■ **Instructions to follow**
So that the copy stays text only, transcribe the data below exactly and exclude the images.

(Beginning of Data below)

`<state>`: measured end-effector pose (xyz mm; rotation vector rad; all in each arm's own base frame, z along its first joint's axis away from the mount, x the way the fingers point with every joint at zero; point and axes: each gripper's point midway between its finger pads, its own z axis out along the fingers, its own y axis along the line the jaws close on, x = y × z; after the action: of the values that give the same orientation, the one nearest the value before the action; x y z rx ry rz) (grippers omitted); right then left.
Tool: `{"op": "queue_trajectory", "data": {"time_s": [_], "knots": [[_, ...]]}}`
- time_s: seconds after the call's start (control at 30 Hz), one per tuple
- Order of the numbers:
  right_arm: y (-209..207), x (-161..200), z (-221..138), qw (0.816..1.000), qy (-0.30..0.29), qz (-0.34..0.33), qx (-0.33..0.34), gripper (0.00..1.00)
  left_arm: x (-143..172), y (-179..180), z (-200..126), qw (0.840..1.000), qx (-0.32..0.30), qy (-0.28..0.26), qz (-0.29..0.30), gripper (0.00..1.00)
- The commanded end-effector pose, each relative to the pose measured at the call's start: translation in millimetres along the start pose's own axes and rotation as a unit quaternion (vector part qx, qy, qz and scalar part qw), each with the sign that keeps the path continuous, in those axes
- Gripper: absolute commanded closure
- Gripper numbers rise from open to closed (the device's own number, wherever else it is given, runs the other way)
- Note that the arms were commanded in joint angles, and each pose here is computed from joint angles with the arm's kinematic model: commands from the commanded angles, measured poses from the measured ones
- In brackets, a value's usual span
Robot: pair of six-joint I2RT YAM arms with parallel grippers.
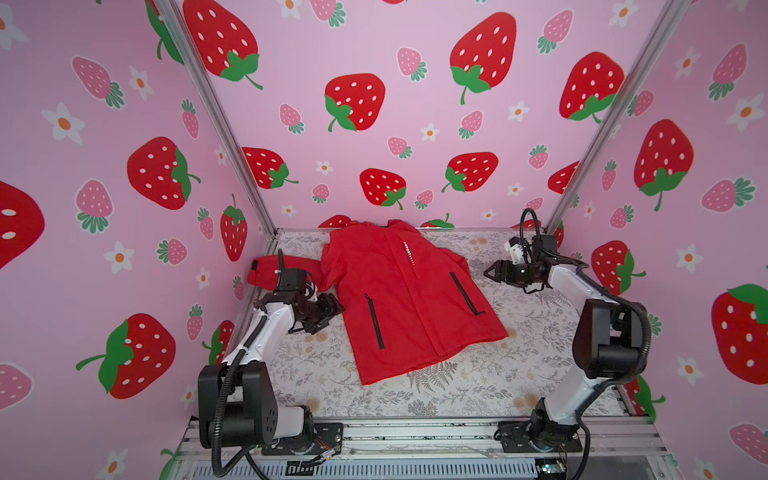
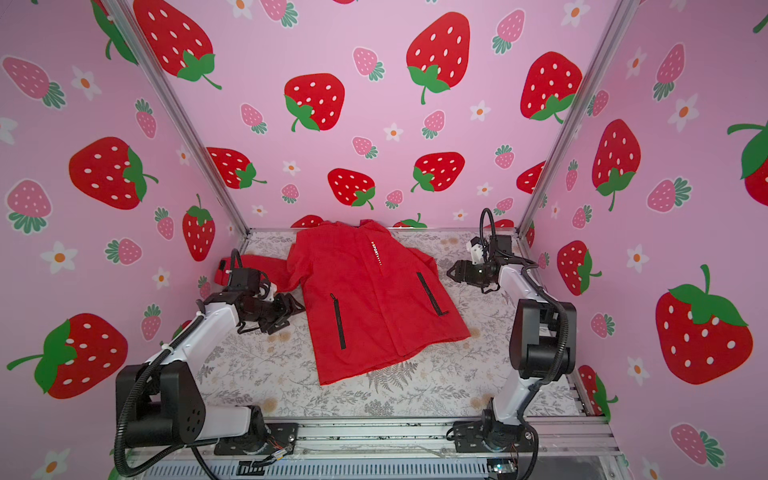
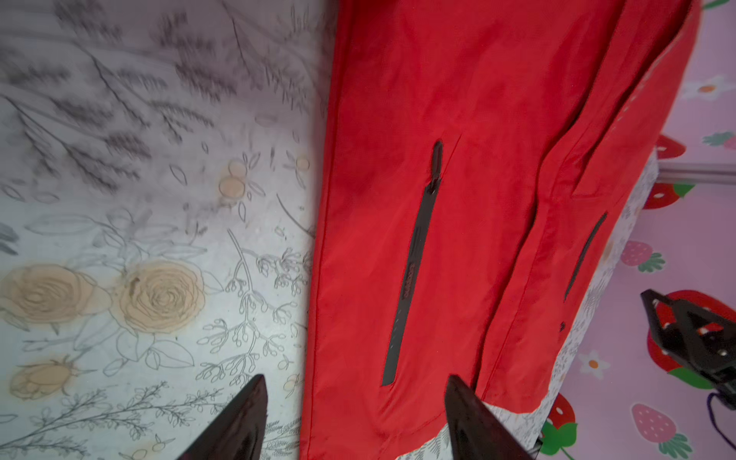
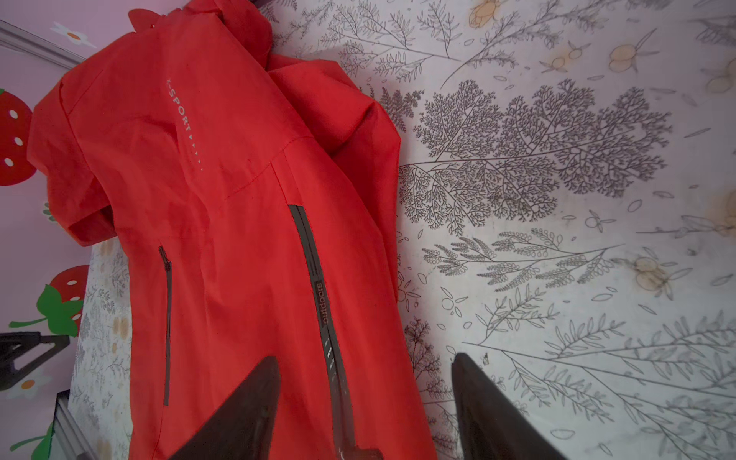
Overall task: Unzip the jacket
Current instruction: Flatten out the jacket at the center of the board.
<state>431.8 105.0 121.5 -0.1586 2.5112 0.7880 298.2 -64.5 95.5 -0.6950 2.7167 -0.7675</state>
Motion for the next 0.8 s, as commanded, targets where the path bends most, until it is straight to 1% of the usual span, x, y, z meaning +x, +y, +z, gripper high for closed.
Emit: {"op": "queue_trajectory", "data": {"time_s": [0.0,0.03,0.17,0.27,0.33,0.47,0.57,0.7,0.77], "knots": [[4.1,-6.0,1.3,1.000,0.001,-0.008,-0.020,0.34,13.9,-1.1,13.7,1.000,0.003,0.020,0.001,0.31],[3.0,-4.0,3.5,1.000,0.005,-0.007,-0.022,0.34,18.2,1.8,18.7,1.000,-0.007,0.025,0.006,0.31],[-2.2,0.1,9.1,1.000,0.014,-0.002,-0.026,0.34,32.5,-0.4,38.7,0.998,-0.005,0.054,0.018,0.36],[-6.6,-0.1,9.5,0.999,0.013,0.009,-0.042,0.35,38.1,1.9,50.1,0.997,-0.016,0.071,0.021,0.44],[-13.9,0.2,8.5,0.999,0.012,0.014,-0.041,0.35,40.5,-2.0,56.1,0.996,-0.005,0.083,0.021,0.48],[-20.5,2.7,7.0,0.999,0.014,0.017,-0.049,0.34,45.7,7.7,59.9,0.994,-0.044,0.098,0.035,0.48],[-23.8,4.9,8.1,0.999,0.016,0.018,-0.044,0.34,50.4,17.7,59.9,0.992,-0.068,0.102,0.033,0.48],[-28.3,5.0,13.5,0.999,0.014,0.027,-0.041,0.35,58.8,18.4,67.4,0.992,-0.054,0.115,0.025,0.52],[-28.9,4.1,17.3,0.998,0.013,0.031,-0.048,0.36,63.2,15.5,73.2,0.991,-0.043,0.126,0.029,0.57]]}}
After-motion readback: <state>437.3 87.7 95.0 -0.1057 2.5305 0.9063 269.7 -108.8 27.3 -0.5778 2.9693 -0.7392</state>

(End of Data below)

■ **Reply to the task**
`<state>`: measured end-effector pose (xyz mm; rotation vector rad; all in each arm's own base frame, z along its first joint's axis away from the mount, x the way the fingers point with every joint at zero; point and axes: each gripper's point midway between its finger pads, its own z axis out along the fingers, its own y axis along the line the jaws close on, x = y × z; after the action: of the values that give the same orientation, the one nearest the value before the action; x y z rx ry rz) (grippers omitted); right then left.
Tool: `{"op": "queue_trajectory", "data": {"time_s": [_], "knots": [[_, ...]]}}`
- time_s: seconds after the call's start (control at 30 Hz), one per tuple
- Order of the numbers:
  right_arm: y (-209..207), x (-161..200), z (-221..138), qw (0.816..1.000), qy (-0.30..0.29), qz (-0.34..0.33), qx (-0.33..0.34), gripper (0.00..1.00)
  left_arm: x (-143..172), y (-179..180), z (-200..126), qw (0.840..1.000), qx (-0.32..0.30), qy (-0.28..0.26), qz (-0.29..0.30), gripper (0.00..1.00)
- The commanded end-effector pose, each relative to the pose measured at the call's start: translation in millimetres along the start pose's own axes and rotation as a unit quaternion (vector part qx, qy, qz and scalar part qw), each with the sign that keeps the path continuous, in those axes
- Gripper: absolute commanded closure
- Gripper numbers rise from open to closed (the device's own number, wherever else it is given, runs the other way)
- Note that the arms were commanded in joint angles, and each pose here is computed from joint angles with the arm's kinematic model: commands from the commanded angles, measured poses from the measured ones
- In brackets, a value's usual span
Robot: pair of six-joint I2RT YAM arms with parallel grippers.
Overall task: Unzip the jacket
Current instruction: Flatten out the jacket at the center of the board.
<state>431.8 105.0 121.5 -0.1586 2.5112 0.7880 298.2 -64.5 95.5 -0.6950 2.7167 -0.7675</state>
Motion for the next 0.8 s, as commanded, targets where the path bends most, until it is straight to 1% of the usual span, x, y, z meaning +x, +y, +z, gripper high for closed.
Emit: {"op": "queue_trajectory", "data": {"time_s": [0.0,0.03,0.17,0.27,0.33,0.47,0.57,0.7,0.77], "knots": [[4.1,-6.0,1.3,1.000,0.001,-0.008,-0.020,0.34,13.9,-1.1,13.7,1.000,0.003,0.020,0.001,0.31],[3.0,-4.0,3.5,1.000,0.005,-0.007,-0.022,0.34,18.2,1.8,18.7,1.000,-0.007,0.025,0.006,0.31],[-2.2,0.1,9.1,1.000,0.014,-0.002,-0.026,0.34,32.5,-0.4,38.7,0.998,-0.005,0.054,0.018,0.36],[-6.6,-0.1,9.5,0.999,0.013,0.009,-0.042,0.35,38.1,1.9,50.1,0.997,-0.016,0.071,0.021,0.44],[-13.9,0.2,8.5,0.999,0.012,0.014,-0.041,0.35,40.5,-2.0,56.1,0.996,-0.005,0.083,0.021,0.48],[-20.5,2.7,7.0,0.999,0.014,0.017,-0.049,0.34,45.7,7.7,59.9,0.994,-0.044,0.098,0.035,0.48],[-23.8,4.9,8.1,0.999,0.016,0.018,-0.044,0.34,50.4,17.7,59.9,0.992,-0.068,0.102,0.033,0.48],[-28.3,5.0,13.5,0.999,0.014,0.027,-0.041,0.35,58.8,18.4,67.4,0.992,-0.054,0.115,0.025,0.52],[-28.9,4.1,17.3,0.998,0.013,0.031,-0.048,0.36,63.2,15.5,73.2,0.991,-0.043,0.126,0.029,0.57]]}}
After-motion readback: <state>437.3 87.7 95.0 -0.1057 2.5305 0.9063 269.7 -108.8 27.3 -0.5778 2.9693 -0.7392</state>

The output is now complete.